## EXERCISE DETAILS:
Answer with only the number of lines below where "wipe" appears.

<<<<

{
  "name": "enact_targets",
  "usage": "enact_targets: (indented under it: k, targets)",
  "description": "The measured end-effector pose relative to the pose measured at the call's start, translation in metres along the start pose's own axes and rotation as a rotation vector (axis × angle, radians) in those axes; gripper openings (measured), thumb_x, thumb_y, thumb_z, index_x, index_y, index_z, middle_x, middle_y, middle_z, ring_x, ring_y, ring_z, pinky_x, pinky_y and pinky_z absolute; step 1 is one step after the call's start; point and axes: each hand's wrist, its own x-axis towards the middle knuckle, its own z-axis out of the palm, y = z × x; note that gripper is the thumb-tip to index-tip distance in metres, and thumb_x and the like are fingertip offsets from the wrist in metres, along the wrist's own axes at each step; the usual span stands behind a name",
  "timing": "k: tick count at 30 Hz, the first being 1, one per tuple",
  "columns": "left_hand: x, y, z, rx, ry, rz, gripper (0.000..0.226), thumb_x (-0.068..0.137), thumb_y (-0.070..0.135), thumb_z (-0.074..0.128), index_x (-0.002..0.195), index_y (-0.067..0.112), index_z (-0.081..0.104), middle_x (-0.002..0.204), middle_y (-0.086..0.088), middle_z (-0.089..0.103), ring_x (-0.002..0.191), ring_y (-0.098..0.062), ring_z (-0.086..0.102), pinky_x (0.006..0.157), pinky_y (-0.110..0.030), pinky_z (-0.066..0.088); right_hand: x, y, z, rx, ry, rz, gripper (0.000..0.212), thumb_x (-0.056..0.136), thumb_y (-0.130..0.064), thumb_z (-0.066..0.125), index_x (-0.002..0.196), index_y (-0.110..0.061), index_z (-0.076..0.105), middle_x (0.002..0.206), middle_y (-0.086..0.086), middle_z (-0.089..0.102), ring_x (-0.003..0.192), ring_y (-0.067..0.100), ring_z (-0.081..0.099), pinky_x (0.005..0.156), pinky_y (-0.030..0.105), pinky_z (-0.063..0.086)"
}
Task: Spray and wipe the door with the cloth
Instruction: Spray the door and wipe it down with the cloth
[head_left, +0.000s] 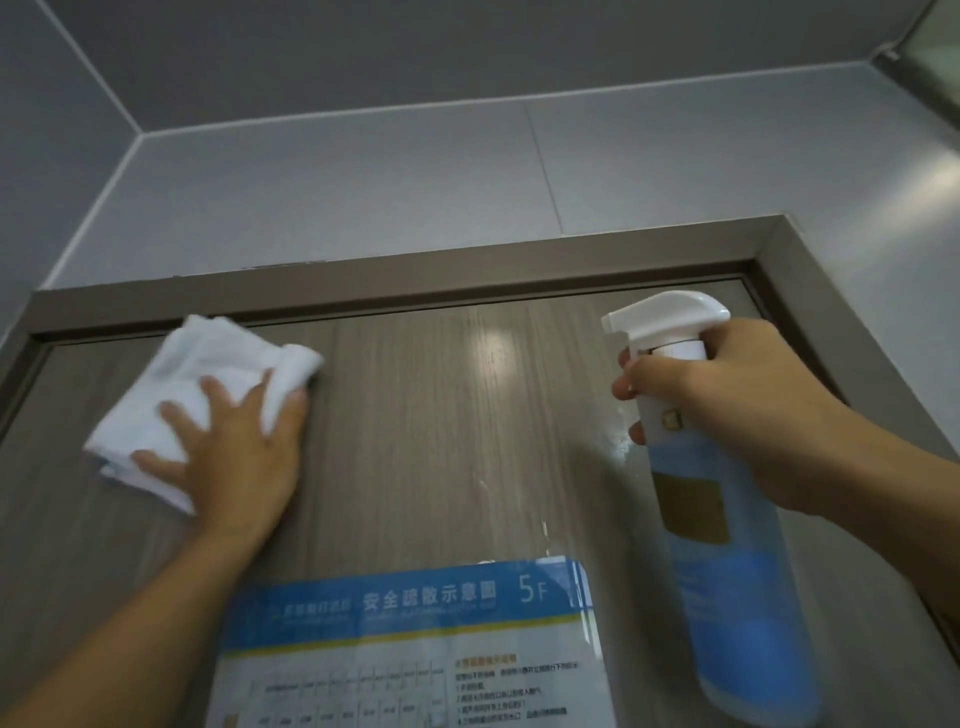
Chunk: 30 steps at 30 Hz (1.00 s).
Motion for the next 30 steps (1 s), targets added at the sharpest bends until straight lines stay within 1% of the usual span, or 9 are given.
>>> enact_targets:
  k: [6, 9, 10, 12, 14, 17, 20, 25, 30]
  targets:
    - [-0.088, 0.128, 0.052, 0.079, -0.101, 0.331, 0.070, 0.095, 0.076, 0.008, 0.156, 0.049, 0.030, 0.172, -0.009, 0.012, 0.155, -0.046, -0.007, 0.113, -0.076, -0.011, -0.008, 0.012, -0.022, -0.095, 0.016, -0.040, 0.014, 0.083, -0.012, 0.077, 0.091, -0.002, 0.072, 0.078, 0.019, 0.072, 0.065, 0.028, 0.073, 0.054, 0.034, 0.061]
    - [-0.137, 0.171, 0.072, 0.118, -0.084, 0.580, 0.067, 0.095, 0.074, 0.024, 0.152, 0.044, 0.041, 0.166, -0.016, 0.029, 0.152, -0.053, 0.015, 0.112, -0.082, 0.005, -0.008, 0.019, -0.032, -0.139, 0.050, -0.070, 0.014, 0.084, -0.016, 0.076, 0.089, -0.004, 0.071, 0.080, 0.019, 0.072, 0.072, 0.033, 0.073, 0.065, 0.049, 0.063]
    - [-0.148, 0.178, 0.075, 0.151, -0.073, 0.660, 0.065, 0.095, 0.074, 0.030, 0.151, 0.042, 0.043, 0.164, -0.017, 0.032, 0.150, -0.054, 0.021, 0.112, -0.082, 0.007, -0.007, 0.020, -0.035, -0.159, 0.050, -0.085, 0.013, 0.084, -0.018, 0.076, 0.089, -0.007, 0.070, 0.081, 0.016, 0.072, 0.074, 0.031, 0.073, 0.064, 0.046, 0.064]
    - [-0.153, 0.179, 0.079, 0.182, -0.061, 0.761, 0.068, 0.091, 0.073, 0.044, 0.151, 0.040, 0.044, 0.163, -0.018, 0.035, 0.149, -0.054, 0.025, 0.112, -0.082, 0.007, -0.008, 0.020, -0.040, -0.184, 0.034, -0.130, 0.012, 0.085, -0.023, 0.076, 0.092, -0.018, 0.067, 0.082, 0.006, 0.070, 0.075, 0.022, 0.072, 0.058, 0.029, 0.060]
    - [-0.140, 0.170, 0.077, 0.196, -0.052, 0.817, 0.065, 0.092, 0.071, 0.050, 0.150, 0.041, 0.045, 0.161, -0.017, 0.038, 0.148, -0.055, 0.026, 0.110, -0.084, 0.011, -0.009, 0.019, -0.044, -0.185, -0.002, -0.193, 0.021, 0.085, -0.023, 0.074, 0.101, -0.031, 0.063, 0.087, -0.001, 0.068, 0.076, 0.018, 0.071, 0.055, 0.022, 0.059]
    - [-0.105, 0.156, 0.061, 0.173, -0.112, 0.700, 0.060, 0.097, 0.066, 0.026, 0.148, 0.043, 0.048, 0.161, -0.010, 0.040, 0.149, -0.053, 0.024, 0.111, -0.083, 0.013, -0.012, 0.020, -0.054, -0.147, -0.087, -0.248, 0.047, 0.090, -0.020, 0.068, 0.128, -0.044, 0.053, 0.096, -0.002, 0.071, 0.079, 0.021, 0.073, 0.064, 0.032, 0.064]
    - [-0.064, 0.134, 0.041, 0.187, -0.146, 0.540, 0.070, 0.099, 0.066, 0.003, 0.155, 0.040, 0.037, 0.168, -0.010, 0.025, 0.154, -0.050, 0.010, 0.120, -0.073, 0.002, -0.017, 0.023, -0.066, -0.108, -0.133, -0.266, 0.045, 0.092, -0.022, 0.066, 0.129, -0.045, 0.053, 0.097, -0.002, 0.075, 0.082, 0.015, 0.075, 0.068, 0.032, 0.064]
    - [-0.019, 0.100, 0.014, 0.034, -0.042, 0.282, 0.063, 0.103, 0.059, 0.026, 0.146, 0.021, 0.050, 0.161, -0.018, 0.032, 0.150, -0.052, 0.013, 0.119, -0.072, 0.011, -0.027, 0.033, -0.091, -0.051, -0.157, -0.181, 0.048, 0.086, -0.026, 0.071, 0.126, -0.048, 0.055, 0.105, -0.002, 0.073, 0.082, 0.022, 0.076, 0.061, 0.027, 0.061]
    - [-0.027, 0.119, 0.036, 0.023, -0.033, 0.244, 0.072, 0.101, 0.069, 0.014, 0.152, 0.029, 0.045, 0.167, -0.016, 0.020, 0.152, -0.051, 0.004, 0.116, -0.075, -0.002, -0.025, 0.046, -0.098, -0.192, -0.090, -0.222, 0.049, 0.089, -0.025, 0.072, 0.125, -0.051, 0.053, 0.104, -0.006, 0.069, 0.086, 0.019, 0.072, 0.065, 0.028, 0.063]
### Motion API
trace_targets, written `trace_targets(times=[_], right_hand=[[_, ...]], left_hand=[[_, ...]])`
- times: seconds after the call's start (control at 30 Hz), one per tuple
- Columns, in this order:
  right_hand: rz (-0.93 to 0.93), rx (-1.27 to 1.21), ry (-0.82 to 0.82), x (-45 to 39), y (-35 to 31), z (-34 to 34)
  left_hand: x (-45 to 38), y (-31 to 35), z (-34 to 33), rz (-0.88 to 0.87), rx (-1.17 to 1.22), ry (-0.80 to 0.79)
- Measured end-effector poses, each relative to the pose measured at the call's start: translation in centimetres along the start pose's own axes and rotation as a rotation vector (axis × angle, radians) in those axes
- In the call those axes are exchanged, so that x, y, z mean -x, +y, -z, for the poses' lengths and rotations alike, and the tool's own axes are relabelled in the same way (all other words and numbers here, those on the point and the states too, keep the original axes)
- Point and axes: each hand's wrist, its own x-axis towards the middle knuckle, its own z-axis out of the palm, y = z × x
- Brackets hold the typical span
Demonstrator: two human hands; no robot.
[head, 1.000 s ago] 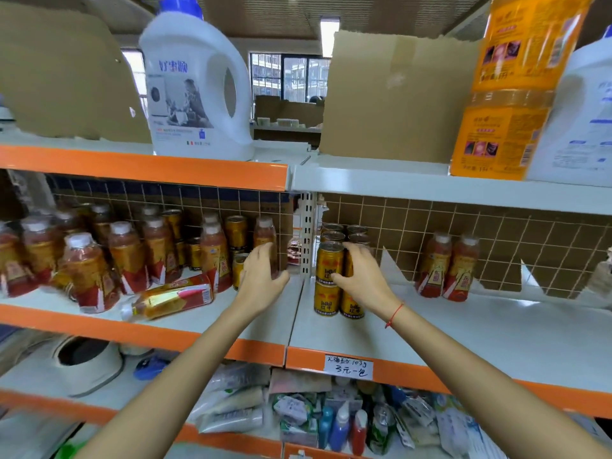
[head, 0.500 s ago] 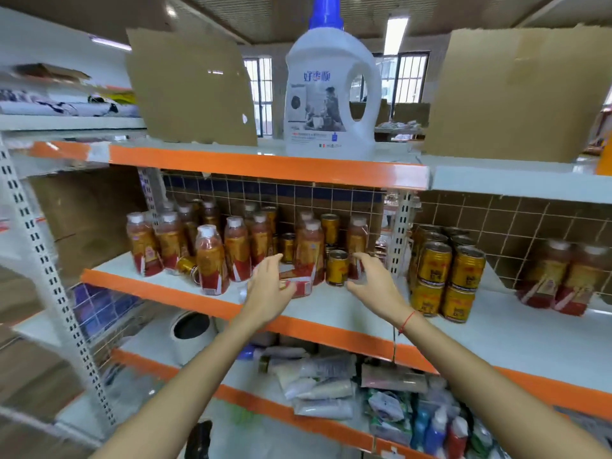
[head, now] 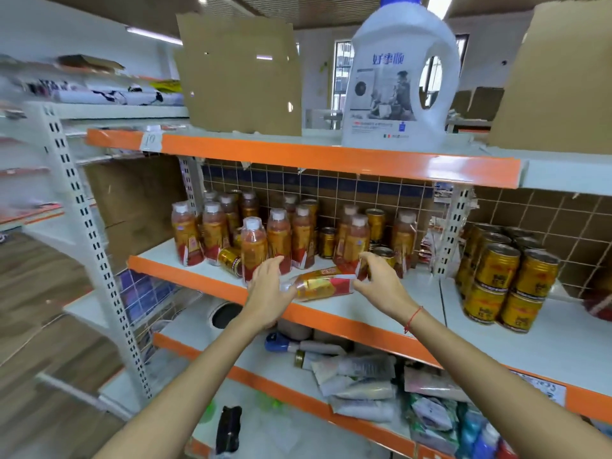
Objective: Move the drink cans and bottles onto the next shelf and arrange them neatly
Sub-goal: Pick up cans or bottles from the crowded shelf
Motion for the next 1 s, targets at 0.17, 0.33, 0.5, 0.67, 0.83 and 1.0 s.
trace_targets(times=[0.17, 0.33, 0.5, 0.67, 0.83, 1.0], right_hand=[[0.062, 0.01, -0.017, -3.1, 0.1, -0.7], [0.098, 0.009, -0.015, -6.4, 0.4, -1.0], [0.141, 0.012, -0.026, -9.2, -0.5, -2.3], [0.179, -0.001, -0.047, -11.2, -1.5, -3.9], [0.15, 0.004, -0.049, -13.7, -2.2, -5.3], [0.092, 0.01, -0.06, -15.8, -2.9, -6.6]], left_hand=[[-2.3, -1.2, 1.0, 0.042, -0.022, 0.029], [-5.3, -2.2, 4.2, 0.077, -0.025, 0.158], [-6.0, -4.1, 4.5, 0.149, 0.005, 0.165], [-7.3, -6.3, 4.6, 0.225, 0.037, 0.17], [-10.3, -7.5, 5.3, 0.211, 0.066, 0.162], [-13.2, -8.9, 5.3, 0.169, 0.05, 0.071]])
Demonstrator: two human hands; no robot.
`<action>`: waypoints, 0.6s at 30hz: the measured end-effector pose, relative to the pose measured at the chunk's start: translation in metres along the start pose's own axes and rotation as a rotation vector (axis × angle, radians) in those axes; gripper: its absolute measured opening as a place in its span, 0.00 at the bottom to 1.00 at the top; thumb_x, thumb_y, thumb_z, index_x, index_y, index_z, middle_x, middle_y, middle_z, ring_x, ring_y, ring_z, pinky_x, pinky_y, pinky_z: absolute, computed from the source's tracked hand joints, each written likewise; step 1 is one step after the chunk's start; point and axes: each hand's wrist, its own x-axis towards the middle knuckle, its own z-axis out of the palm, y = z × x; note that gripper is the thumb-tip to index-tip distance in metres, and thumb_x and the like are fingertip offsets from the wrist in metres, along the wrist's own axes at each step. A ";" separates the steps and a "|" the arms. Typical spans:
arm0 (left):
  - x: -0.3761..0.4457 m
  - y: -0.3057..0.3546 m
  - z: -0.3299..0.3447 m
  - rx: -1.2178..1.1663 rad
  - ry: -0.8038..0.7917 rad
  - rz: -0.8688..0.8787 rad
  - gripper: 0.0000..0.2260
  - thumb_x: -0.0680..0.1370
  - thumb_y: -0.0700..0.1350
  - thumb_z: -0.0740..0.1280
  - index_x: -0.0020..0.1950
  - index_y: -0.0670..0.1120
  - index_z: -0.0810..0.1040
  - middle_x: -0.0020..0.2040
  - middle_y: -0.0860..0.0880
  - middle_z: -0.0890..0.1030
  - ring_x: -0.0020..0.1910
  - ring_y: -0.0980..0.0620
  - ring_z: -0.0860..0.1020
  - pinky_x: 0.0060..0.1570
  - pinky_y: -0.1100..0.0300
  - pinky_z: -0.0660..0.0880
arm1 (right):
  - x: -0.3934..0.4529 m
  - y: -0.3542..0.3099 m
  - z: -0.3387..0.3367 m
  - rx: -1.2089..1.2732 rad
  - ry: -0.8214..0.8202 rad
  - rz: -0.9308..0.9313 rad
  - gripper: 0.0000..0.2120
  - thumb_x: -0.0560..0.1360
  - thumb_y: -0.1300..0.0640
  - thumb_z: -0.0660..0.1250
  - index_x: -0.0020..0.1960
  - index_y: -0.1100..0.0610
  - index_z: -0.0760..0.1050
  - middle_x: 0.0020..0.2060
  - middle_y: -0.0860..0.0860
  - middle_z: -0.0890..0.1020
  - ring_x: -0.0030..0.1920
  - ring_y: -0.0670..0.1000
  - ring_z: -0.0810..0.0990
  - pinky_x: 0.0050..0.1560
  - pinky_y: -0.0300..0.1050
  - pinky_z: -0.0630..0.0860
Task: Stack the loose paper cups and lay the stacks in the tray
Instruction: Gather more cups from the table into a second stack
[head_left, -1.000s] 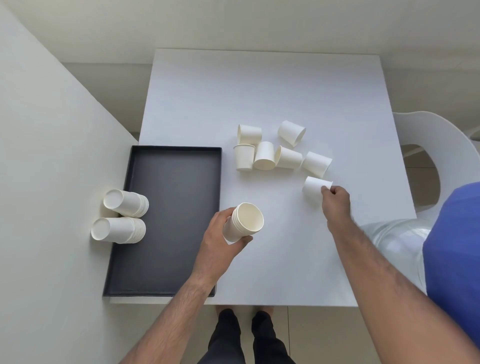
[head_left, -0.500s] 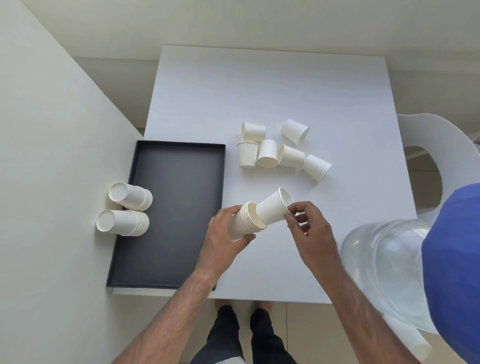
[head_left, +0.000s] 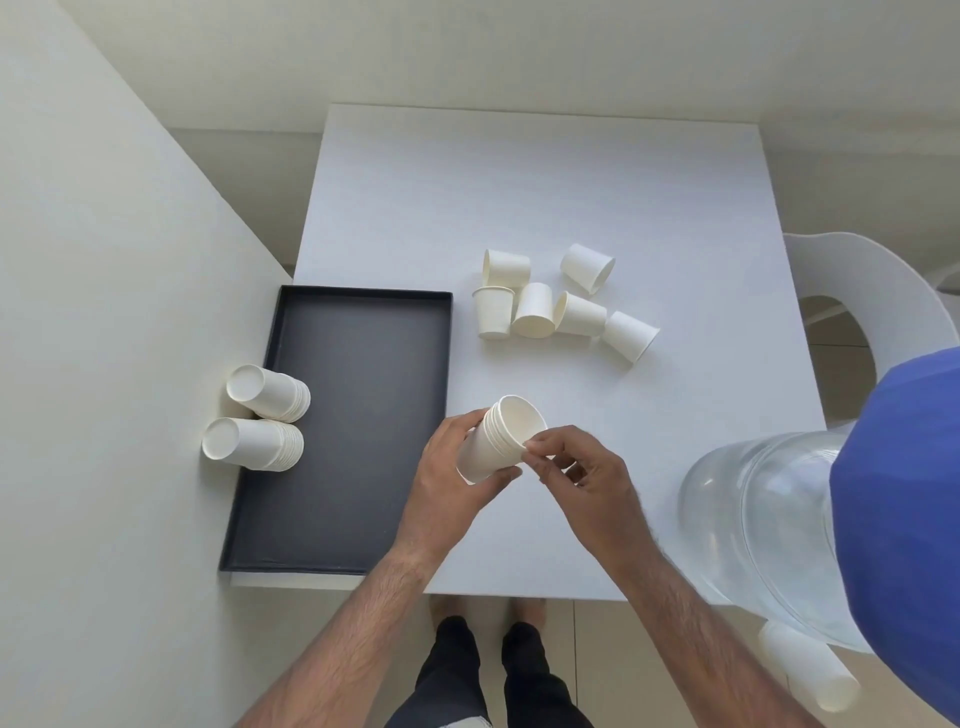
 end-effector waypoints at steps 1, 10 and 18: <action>0.000 -0.001 -0.001 -0.004 -0.004 -0.004 0.32 0.73 0.59 0.81 0.71 0.72 0.70 0.69 0.68 0.74 0.71 0.60 0.73 0.65 0.54 0.79 | -0.002 0.001 0.002 0.004 -0.004 -0.006 0.06 0.79 0.56 0.75 0.49 0.45 0.81 0.54 0.41 0.84 0.41 0.49 0.81 0.37 0.34 0.74; -0.004 -0.009 -0.032 -0.141 -0.018 -0.067 0.33 0.71 0.66 0.80 0.73 0.69 0.72 0.68 0.67 0.78 0.66 0.64 0.77 0.51 0.67 0.80 | -0.003 -0.001 0.000 0.053 -0.036 0.032 0.17 0.79 0.53 0.74 0.65 0.38 0.78 0.64 0.38 0.79 0.54 0.45 0.83 0.44 0.31 0.79; 0.022 -0.020 -0.141 -0.481 0.402 -0.177 0.28 0.69 0.58 0.84 0.67 0.62 0.80 0.65 0.56 0.84 0.62 0.57 0.83 0.61 0.57 0.79 | -0.002 0.015 0.005 0.103 -0.108 0.145 0.17 0.82 0.56 0.70 0.64 0.35 0.77 0.63 0.38 0.81 0.54 0.46 0.84 0.46 0.41 0.84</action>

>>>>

## TASK RESPONSE:
2